▸ EXERCISE PROMPT
Reproduce, from the lines below, exactly the stretch that begins at the line containing "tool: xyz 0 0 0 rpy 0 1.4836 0" and ends at the line containing "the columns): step", both included.

(Beginning of SUPPLIED RECORDS)

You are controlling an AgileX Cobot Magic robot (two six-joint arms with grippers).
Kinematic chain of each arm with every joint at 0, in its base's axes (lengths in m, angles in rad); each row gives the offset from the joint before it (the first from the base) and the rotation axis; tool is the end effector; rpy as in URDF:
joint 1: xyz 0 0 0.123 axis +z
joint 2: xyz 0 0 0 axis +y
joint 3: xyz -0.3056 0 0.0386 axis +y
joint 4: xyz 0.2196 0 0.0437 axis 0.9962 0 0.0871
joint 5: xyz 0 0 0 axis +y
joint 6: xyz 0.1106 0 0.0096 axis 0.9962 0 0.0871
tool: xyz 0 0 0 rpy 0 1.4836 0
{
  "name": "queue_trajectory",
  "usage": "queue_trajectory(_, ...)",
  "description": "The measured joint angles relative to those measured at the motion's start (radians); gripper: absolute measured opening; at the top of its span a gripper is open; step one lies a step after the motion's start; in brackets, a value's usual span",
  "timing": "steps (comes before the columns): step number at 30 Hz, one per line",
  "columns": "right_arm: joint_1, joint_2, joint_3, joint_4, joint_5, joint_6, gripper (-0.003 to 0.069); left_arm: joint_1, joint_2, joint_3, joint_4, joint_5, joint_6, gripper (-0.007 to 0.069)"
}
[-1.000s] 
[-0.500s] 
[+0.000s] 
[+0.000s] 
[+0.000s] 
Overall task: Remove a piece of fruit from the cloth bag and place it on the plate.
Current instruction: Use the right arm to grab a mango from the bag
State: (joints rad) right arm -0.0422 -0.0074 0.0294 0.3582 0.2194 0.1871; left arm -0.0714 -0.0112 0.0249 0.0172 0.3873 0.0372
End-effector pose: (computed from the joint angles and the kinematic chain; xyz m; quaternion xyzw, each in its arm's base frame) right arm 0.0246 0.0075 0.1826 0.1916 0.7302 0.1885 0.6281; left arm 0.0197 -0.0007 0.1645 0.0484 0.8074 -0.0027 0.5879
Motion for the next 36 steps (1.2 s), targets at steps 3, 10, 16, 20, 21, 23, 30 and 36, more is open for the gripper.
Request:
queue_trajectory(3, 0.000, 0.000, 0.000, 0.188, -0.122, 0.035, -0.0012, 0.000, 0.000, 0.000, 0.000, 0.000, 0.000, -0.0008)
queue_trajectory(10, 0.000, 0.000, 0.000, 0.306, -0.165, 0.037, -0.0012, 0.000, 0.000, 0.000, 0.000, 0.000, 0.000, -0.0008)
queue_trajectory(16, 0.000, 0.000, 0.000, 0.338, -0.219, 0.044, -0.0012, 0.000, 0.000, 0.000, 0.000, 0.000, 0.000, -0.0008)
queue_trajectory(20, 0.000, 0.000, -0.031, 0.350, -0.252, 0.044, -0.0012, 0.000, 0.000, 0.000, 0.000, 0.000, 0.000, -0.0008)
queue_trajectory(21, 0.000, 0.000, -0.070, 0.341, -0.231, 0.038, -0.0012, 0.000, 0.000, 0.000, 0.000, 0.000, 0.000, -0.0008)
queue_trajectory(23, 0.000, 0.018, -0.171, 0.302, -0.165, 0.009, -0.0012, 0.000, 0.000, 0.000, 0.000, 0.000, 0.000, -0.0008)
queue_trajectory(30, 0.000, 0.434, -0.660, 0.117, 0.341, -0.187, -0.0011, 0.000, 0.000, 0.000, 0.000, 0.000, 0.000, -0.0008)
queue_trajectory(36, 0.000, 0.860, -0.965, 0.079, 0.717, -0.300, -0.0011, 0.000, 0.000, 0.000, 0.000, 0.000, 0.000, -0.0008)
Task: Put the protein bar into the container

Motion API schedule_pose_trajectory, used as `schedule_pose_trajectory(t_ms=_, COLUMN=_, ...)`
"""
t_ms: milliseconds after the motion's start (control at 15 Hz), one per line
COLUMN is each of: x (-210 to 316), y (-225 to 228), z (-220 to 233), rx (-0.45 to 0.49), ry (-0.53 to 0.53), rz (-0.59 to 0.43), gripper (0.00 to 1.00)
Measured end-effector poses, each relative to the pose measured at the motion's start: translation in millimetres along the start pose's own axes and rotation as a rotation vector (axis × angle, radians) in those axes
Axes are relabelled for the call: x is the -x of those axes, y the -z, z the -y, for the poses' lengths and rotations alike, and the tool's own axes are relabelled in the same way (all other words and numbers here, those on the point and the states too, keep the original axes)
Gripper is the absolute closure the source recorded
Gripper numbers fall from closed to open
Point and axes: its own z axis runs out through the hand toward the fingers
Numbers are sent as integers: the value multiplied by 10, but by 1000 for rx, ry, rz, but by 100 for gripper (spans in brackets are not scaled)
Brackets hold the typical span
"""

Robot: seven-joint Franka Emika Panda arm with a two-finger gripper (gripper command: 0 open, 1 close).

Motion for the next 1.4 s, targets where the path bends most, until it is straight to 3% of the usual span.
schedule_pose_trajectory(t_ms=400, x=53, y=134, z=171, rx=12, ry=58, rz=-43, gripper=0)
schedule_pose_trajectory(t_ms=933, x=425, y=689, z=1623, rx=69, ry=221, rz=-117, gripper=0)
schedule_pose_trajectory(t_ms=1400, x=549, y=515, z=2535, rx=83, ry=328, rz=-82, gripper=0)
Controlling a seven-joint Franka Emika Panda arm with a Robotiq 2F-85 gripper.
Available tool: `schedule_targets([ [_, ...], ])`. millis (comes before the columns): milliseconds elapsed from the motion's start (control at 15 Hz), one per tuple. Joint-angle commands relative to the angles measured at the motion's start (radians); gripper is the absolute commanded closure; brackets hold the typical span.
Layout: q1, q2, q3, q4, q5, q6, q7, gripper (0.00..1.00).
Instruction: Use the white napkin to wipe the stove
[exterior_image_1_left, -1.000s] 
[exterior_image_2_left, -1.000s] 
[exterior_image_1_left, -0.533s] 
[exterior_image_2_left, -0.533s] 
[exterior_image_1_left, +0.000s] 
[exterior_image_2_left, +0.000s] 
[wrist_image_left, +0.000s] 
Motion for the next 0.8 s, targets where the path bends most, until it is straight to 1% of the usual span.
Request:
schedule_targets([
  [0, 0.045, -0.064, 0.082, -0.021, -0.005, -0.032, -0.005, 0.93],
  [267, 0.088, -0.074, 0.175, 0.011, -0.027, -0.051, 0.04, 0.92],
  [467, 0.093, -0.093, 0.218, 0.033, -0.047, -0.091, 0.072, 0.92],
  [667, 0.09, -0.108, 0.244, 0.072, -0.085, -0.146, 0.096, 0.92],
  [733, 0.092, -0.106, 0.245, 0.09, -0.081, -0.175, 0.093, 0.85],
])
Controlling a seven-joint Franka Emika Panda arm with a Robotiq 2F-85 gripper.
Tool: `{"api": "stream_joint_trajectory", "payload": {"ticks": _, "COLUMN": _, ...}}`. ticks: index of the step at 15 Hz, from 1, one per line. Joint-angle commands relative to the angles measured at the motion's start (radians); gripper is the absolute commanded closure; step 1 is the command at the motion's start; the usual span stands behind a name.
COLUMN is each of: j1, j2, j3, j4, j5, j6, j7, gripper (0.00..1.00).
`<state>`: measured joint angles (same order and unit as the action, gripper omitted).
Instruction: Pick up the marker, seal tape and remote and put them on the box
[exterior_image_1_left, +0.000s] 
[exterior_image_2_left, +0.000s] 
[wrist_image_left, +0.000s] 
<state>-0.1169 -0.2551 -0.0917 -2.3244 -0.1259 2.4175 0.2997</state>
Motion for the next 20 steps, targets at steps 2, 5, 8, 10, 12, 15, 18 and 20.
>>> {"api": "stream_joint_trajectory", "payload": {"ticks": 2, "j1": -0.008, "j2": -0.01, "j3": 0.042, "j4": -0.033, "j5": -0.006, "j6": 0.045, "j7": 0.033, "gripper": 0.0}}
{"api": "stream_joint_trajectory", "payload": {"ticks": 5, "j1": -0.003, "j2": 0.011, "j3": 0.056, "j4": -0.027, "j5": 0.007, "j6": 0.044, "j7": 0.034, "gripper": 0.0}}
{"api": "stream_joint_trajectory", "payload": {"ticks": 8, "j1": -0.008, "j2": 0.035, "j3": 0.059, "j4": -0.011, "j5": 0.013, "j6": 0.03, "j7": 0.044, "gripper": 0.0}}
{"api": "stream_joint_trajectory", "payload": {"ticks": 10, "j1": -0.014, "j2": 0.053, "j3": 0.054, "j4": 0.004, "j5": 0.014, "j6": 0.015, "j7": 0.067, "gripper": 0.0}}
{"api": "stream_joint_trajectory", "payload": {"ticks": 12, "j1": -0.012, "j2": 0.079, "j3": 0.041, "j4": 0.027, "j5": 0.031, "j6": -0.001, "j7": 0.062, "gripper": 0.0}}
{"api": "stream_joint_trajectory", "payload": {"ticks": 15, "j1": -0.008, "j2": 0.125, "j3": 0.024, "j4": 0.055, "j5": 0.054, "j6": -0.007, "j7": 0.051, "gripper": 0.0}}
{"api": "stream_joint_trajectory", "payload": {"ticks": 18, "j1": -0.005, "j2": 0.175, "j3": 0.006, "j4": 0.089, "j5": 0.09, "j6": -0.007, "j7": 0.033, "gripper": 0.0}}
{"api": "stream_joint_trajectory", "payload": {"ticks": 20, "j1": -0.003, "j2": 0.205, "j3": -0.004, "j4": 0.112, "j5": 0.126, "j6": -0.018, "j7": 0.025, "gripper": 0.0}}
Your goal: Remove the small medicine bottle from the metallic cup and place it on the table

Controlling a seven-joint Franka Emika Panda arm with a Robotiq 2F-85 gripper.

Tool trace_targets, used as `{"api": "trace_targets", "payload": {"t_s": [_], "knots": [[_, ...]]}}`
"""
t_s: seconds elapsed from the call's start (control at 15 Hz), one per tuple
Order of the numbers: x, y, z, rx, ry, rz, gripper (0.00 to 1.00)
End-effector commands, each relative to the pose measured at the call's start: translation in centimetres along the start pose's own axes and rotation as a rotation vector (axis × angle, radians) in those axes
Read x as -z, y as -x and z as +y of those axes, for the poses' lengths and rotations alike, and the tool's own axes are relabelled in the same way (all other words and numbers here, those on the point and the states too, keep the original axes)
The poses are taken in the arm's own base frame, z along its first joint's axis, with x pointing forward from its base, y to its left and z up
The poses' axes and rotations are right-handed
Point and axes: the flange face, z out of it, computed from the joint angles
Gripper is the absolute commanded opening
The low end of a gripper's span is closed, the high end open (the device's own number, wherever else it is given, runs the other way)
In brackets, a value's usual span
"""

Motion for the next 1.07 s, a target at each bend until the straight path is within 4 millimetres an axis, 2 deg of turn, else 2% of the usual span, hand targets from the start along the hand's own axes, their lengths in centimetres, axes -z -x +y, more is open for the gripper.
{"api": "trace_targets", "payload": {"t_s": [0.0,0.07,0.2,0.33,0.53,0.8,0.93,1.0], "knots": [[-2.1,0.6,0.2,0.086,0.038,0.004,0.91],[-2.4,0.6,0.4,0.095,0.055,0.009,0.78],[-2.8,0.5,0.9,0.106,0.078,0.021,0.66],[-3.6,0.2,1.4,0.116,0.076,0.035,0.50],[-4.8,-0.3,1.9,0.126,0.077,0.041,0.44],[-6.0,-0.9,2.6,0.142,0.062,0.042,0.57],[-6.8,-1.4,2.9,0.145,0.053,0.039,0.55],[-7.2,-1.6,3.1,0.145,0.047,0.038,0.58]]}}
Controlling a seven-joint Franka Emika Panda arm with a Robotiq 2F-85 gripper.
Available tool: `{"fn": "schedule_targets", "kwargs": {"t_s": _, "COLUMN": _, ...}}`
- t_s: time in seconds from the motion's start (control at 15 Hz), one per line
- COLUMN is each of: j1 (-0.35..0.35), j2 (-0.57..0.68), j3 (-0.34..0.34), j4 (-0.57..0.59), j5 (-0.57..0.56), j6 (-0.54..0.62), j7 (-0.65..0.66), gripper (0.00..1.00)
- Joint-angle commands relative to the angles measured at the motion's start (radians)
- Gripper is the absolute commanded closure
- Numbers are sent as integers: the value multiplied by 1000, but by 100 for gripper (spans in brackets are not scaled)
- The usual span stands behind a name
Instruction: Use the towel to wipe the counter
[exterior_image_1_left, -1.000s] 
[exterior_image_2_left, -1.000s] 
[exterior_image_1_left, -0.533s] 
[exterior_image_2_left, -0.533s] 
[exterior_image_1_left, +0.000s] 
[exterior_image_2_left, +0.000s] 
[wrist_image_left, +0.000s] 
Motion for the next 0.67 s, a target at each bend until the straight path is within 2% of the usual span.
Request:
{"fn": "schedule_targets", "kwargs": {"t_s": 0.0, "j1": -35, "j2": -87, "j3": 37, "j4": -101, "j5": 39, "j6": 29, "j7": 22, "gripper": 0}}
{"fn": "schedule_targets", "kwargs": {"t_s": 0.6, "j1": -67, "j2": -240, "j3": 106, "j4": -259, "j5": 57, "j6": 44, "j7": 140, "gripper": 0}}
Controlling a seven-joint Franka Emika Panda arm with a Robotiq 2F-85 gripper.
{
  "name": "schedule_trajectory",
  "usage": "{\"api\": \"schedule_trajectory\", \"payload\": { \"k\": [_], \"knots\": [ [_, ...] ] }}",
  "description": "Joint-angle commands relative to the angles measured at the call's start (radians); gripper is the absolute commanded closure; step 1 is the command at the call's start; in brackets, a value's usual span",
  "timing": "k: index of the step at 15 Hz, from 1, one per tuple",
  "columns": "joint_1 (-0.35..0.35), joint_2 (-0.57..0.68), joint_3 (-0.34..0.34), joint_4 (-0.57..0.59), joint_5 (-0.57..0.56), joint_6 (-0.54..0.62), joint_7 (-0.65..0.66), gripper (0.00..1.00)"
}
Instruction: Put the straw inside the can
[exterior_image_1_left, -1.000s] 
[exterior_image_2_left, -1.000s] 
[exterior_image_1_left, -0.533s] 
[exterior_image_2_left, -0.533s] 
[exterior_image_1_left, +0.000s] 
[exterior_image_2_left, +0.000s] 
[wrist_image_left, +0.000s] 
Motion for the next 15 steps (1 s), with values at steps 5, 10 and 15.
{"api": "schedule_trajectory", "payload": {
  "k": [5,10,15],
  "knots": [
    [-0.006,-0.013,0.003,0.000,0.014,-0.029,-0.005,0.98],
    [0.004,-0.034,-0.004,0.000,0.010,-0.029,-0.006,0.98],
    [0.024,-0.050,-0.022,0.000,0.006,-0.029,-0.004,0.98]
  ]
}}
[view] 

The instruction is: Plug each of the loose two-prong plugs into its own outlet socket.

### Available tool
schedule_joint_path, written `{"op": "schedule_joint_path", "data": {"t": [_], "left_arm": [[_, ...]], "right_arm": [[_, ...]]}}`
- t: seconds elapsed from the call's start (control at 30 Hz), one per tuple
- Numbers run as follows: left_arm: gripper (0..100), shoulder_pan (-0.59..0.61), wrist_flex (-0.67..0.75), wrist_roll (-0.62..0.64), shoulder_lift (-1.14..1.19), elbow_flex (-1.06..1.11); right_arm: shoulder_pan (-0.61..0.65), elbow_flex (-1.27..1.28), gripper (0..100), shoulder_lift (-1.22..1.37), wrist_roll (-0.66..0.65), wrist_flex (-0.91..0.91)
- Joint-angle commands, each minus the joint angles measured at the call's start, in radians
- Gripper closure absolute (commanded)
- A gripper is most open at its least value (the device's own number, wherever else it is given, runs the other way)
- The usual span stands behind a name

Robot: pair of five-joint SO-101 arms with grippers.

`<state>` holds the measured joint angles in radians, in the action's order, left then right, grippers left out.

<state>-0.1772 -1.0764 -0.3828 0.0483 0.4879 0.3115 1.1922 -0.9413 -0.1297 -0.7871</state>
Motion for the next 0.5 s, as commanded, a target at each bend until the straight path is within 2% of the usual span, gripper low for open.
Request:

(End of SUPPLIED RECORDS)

▸ RESULT OF THE TASK
tool: xyz 0 0 0 rpy 0 1.4836 0
{
  "name": "queue_trajectory",
  "usage": "queue_trajectory(_, ...)",
  "description": "The measured joint angles relative to those measured at the motion's start (radians); gripper: absolute measured opening; at the top of its span a gripper is open; step one lies a step after the motion's start; in brackets, a value's usual span",
  "timing": "steps (comes before the columns): step number at 30 Hz, one per line",

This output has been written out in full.